By default all @DataJpaTest annotated tests are transactional. As the tested component is not called within a transactional context of some higher-level @Component, yet it defines and encloses the transactionality on its own, the test does not need to, or even shouldn’t be transactional (it might’ve hidden the fact that some LAZY loaded properties accessed in specification assertions are not properly fetched by the tested method and are actually fetched by the test, ofcourse in this case we do count select statements anyway).
The @ActiveProfiles annotation activates the dbintegration profile, which causes the configuration from the application-dbintegration.yml file to be applied i.e. the database schema is created by Hibernate automatically from the Entities (ofcourse you should not do it in a production setup) and populated by the test data defined in the data.sql file. Apart from that, SQL statement logging, formatting and parameter logging are turned on.
The correct single SELECT query
The first feature method tests the “correct” method and verifies that even though the whole entity graph related to a given Tree is fetched, only one sql SELECT is performed. By accessing the PreparedExecution object intercepted by the ProxyTestDataSource, we can verify some details of the statement, including the actual query. For demonstration purposes only, the select is compared to a hardcoded expected query provided by a constant in the TestConstants class. In an actuall test scenario it is better to just verify the count and type of statements and analyze the logged statements to be sure they are optimal.
Detecting the N+1 problem in the spec
The second feature method verifies, that while the entire Entity graph for the test Tree is being fetched, as many as twelve SELECT statements are produced underneath: apart from the first one, created by the TreeRepository findByName method to fetch the Tree, one additional query to fetch the LAZY laoded branches collection, and then ten more, one per each lazy loaded leafs collection in each Branch (10+1).

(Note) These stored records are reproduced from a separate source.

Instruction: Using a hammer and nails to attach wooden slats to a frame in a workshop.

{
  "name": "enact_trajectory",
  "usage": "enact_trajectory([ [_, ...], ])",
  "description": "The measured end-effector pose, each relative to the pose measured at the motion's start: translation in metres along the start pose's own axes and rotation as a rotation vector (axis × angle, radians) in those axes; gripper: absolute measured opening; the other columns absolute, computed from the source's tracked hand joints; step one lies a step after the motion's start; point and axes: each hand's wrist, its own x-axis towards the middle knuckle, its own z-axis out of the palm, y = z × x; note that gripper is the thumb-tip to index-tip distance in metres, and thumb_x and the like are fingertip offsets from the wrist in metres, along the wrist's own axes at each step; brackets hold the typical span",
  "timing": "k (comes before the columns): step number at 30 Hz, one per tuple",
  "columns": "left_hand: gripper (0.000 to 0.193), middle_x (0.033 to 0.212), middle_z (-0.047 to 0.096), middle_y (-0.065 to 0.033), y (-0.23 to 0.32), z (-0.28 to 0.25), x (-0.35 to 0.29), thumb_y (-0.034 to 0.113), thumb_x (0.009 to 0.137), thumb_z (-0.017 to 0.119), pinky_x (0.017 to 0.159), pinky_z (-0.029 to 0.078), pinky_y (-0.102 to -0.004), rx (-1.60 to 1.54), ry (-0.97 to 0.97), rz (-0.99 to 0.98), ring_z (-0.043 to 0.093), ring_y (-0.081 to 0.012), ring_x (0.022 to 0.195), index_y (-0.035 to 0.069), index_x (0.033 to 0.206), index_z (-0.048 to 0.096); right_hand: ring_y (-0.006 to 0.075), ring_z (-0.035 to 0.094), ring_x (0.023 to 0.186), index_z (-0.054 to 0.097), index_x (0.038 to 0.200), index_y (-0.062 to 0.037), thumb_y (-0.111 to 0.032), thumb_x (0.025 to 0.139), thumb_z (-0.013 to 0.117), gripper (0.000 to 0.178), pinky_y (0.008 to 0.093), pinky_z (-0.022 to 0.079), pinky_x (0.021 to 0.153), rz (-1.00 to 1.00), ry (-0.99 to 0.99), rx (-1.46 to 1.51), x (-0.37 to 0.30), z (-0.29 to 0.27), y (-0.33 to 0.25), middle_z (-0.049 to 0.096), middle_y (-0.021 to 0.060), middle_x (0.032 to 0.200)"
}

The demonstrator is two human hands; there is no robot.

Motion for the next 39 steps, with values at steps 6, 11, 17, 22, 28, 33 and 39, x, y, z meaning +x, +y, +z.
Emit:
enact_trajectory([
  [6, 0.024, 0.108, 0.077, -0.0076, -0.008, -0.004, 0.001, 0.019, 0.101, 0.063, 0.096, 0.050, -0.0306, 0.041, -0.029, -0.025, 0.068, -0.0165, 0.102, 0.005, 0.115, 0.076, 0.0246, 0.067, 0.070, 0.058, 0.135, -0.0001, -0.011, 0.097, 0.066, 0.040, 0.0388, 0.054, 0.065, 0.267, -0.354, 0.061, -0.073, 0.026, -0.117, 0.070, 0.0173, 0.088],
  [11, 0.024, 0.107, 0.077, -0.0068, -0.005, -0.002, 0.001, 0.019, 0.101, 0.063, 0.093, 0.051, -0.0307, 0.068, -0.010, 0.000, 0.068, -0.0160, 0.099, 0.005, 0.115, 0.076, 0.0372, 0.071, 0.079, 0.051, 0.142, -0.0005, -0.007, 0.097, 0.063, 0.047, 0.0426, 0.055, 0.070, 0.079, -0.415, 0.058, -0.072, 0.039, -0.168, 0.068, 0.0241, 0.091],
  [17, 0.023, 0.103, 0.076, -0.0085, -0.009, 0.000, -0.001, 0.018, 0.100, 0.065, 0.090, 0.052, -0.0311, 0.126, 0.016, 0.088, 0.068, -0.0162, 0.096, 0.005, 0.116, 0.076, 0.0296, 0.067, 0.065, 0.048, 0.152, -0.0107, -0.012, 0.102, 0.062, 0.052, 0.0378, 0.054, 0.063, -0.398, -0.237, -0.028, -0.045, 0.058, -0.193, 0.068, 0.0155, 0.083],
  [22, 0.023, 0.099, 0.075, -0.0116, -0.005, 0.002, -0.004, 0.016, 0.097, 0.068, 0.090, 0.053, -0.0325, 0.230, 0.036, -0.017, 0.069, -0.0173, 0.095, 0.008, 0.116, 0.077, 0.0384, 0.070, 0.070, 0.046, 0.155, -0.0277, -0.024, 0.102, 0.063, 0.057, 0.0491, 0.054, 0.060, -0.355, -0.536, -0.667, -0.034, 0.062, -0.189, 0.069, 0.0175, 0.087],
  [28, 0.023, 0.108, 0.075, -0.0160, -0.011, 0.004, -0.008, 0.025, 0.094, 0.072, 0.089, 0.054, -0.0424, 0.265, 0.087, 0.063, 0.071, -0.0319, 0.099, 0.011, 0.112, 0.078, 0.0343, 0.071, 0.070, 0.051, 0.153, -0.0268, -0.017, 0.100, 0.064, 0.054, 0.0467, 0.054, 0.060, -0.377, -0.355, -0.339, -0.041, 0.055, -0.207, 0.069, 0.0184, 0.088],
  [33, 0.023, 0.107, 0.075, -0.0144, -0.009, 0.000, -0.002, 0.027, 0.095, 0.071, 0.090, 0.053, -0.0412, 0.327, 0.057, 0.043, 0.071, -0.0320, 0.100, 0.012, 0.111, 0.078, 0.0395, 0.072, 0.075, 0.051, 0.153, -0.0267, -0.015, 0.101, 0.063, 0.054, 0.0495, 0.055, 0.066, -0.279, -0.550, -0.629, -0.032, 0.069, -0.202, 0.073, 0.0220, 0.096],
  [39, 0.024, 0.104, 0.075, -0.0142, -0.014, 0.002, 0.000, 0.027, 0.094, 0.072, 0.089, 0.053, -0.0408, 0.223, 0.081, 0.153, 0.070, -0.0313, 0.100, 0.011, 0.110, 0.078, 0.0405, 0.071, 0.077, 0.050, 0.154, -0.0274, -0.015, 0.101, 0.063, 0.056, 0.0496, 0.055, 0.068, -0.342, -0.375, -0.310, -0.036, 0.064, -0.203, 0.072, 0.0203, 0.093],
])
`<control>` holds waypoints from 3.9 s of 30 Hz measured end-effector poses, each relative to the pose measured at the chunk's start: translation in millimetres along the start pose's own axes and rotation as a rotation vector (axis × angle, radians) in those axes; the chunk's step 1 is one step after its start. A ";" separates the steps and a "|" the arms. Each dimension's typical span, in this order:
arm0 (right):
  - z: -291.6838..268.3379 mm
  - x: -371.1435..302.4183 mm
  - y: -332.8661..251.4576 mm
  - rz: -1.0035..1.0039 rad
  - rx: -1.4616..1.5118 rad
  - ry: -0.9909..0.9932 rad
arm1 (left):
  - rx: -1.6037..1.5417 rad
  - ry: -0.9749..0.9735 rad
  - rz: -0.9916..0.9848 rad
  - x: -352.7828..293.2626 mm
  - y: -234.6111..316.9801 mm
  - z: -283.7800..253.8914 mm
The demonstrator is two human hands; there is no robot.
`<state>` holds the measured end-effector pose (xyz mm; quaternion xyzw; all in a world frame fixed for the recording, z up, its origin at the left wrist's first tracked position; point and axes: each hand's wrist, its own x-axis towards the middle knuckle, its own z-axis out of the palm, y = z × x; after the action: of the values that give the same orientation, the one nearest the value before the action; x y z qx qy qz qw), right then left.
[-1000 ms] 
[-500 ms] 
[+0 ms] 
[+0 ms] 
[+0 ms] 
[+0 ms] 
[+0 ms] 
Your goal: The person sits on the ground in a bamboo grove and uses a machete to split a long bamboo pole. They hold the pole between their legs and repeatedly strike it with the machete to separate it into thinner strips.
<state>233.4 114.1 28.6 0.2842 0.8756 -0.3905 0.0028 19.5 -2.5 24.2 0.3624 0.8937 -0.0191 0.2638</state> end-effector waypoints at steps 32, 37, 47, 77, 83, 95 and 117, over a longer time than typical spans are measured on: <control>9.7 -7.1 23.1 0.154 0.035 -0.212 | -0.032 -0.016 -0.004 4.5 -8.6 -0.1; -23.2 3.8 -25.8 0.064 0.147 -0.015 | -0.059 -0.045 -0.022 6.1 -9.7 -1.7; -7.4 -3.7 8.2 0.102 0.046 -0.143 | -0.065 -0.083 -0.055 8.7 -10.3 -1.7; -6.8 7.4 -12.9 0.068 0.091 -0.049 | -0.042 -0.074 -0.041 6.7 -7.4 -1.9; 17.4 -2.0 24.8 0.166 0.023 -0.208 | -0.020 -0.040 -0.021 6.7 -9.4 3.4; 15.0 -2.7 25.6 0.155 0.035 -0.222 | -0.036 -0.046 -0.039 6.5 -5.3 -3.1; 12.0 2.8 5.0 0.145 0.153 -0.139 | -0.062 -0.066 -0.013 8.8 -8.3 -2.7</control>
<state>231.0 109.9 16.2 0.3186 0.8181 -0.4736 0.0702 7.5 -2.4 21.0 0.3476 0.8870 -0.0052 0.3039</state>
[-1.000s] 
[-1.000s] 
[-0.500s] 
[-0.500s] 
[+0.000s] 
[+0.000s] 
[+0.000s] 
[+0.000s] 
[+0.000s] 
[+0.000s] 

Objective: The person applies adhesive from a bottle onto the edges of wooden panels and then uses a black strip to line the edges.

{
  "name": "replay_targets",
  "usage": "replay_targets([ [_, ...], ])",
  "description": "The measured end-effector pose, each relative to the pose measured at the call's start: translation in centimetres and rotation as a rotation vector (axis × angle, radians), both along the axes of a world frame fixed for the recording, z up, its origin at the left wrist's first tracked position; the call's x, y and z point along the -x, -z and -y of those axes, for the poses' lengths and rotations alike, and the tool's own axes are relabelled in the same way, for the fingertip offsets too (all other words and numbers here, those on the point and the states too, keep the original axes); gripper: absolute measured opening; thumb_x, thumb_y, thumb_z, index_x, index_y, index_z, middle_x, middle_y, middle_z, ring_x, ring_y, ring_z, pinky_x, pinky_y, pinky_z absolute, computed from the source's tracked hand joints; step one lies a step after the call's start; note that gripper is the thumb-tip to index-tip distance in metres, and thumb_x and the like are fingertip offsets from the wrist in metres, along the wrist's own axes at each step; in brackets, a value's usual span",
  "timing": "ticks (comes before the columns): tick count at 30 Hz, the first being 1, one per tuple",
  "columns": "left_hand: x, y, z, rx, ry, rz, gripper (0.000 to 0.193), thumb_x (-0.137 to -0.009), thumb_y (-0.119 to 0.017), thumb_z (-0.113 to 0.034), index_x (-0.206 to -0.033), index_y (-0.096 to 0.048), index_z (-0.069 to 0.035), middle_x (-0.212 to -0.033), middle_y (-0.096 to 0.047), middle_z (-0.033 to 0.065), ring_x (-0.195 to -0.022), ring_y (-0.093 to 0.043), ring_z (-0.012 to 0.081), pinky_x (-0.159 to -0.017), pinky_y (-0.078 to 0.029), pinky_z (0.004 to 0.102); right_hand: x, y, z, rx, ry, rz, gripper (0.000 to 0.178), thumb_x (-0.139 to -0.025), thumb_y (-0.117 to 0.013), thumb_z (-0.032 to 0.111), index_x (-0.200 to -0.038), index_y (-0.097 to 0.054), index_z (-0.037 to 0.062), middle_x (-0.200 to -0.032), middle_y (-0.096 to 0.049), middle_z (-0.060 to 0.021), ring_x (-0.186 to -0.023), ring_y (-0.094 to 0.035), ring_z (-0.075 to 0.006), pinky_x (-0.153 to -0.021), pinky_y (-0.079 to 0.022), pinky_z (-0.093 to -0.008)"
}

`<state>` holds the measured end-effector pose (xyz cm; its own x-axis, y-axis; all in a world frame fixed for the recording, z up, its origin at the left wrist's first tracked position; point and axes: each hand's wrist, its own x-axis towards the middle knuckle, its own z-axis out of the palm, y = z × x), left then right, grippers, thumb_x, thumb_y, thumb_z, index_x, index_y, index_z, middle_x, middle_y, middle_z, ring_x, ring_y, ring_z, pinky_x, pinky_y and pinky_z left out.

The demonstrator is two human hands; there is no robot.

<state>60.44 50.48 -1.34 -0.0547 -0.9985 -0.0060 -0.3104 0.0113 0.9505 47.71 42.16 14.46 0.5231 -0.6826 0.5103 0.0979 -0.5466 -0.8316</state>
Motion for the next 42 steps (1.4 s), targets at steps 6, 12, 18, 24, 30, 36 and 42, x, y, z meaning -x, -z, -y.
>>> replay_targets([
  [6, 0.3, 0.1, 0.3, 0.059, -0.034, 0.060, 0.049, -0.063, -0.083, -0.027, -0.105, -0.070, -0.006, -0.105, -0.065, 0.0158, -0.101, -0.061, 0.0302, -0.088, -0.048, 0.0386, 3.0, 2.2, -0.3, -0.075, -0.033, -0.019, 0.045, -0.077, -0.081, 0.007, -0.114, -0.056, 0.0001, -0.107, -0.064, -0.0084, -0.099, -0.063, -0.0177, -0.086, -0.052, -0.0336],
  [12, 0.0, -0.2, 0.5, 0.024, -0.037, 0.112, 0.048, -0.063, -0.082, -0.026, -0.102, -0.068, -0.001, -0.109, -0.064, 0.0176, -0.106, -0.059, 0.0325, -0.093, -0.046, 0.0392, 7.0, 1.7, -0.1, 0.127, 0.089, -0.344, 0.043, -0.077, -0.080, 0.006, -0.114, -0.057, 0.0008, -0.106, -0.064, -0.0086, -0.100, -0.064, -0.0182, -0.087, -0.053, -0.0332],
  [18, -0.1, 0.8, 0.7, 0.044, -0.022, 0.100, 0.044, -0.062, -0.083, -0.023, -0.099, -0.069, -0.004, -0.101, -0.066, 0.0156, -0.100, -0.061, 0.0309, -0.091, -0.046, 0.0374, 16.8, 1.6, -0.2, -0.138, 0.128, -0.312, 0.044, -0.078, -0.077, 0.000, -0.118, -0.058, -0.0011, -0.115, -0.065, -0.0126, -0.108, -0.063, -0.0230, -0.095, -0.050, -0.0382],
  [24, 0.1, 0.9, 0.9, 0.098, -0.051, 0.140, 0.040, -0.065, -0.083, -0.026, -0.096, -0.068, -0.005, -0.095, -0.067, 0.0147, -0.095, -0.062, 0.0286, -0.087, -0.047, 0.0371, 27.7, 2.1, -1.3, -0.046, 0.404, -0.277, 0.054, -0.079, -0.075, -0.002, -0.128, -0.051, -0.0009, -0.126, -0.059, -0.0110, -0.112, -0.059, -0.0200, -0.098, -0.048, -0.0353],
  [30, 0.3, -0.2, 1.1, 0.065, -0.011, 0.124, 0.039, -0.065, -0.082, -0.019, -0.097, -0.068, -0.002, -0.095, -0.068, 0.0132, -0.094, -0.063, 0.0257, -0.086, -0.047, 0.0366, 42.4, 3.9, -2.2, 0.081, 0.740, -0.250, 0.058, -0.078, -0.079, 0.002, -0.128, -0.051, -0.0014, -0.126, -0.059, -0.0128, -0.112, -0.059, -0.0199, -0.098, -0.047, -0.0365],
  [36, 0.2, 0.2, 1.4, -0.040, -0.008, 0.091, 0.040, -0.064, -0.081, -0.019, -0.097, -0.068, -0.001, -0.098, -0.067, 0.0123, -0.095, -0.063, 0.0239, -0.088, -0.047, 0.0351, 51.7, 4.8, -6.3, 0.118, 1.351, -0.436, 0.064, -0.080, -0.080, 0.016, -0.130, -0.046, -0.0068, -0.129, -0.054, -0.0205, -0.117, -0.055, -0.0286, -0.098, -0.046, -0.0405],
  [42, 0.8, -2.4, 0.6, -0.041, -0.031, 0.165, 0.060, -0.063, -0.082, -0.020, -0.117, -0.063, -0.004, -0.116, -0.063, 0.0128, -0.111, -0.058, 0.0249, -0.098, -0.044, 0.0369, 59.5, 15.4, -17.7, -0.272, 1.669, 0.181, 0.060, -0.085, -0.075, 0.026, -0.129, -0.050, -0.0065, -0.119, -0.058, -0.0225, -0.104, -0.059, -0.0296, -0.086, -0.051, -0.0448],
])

In this case I use the QueryCountHolder from the datasource-proxy library to simply verify the count of SELECT statements.
Conclusion
In fact you do not need such a test to verify, that the produced query is correct, you can just analyze the logs. But then, how can you be sure that no one introduces a regression in the future, maybe when adding another level to the Domain Model hierarchy? It is always best to automate any verification process, event though a HQL query may still “look correct”.